When police arrived at the residence they discovered the victim lying on the kitchen floor. Officer Schollian asked the victim who shot him and he replied that his son had shot him. The victim advised police that his son had left on foot.

Shortly thereafter, defendant was apprehended as he was walking on the street. The defendant had blood all over his face, hands, and clothing. The blood was his father's. Defendant was arrested and his rights were read to him. Defendant indicated that he understood those rights and asked, "How's my dad?" A video-taped statement was taken from the defendant in which he claimed the blood on his clothing was from hunting deer.

552 N.E.2d at 57-58.

We also note from the record the following additional facts. The shot entered the victim's body on the lateral aspect of his right arm a few inches above the elbow, exited the opposite side of the arm, and re-entered his body on the lateral side of the chest a few inches under the arm. The shot penetrated the chest in a downward fashion.

At trial, Lynch testified that there had been problems between him and his father and that, inspired by religious principles, Lynch had planned to shoot and wound his father so that, during his father's hospitalization, they would be able to work out the differences between them. Lynch also claimed that he was insane at the time of the shooting. Upon this evidence Lynch claims he is entitled to an instruction on involuntary manslaughter.
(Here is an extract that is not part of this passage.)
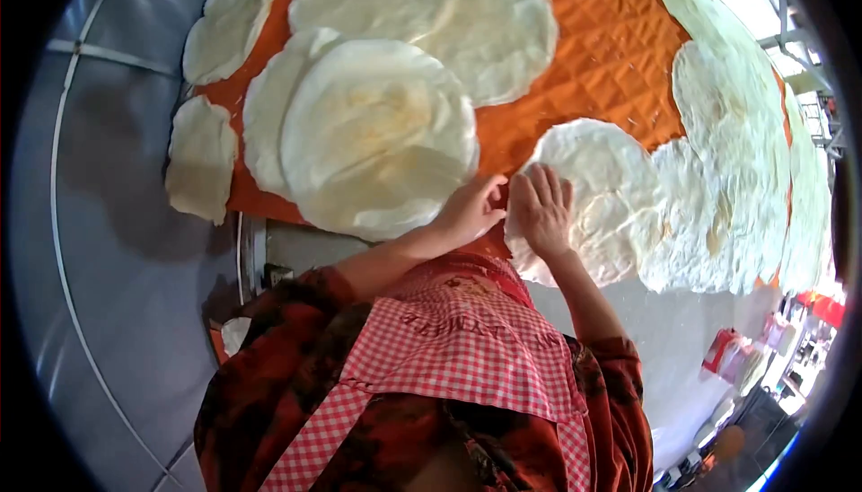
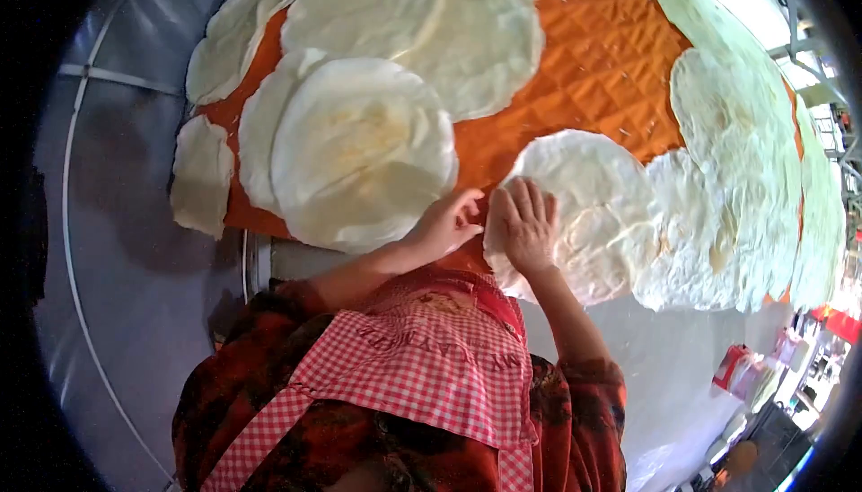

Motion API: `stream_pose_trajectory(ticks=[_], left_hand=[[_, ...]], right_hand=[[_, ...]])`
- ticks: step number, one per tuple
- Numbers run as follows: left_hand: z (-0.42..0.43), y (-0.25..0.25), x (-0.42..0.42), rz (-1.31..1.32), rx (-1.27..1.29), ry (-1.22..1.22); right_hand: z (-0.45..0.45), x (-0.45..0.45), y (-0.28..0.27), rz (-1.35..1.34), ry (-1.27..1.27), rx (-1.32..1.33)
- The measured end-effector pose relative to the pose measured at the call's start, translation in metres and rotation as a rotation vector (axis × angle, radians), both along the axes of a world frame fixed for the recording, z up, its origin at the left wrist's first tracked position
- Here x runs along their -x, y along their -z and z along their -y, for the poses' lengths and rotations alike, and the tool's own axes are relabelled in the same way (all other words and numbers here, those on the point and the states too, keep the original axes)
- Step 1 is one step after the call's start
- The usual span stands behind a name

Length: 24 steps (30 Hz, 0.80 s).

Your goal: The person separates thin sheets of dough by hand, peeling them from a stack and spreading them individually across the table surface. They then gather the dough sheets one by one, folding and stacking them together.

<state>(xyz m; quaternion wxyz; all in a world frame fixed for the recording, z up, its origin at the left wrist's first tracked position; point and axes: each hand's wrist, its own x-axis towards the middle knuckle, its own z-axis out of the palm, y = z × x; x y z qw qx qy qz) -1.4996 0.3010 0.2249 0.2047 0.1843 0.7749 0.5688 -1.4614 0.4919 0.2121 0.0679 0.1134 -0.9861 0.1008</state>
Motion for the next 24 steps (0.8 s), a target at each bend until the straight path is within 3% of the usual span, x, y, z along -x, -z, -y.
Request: stream_pose_trajectory(ticks=[2, 3, 4, 6, 7, 10, 13, 15, 19, 24], left_hand=[[0.063, -0.006, -0.010, -0.256, -0.082, -0.250], [0.110, -0.004, -0.015, -0.297, -0.062, -0.380], [0.188, -0.028, -0.021, -0.481, 0.231, -0.749], [0.274, 0.014, -0.031, -0.321, 0.197, -0.991], [0.299, 0.020, -0.039, -0.254, 0.193, -1.045], [0.309, -0.006, -0.041, 0.653, -0.508, -1.023], [0.312, -0.002, -0.037, 0.835, -0.715, -0.853], [0.311, -0.004, -0.037, 0.748, -0.747, -0.747], [0.313, 0.004, -0.037, 0.623, -0.838, -0.561], [0.318, 0.011, -0.033, 0.675, -0.899, -0.568]], right_hand=[[0.001, -0.003, 0.011, 0.093, 0.056, -0.049], [0.022, 0.002, -0.019, -0.006, 0.191, 0.211], [0.062, 0.007, -0.050, -0.013, 0.100, 0.356], [0.123, 0.021, -0.068, -0.043, -0.043, 0.595], [0.158, 0.025, -0.076, 0.117, -0.074, 0.674], [0.249, 0.043, -0.053, 0.209, -0.348, 0.694], [0.313, 0.050, -0.041, 0.225, -0.370, 0.594], [0.343, 0.057, -0.038, 0.175, -0.346, 0.526], [0.377, 0.073, -0.050, 0.501, -0.181, 0.207], [0.369, 0.095, -0.036, 0.556, -0.185, 0.302]])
As the Court of Appeals correctly pointed out, a two-step inquiry is required to determine whether an instruction on a lesser included offense should be given. Jones v. State (1982), Ind., 438 N.E.2d 972, 974. First, we determine whether the lesser offense is inherently or factually included in the greater offense by looking at the statutes and the charging document. Whipple v. State (1988), Ind., 523 N.E.2d 1363, 1372. An offense is lesser included if all the statutory elements of the lesser offense are part of the statutory definition of the greater offense or if the charging instrument shows the means used to commit the crime charged include all of the elements of the lesser offense. Jones v. State (1988), Ind., 519 N.E.2d 1233, 1234-35.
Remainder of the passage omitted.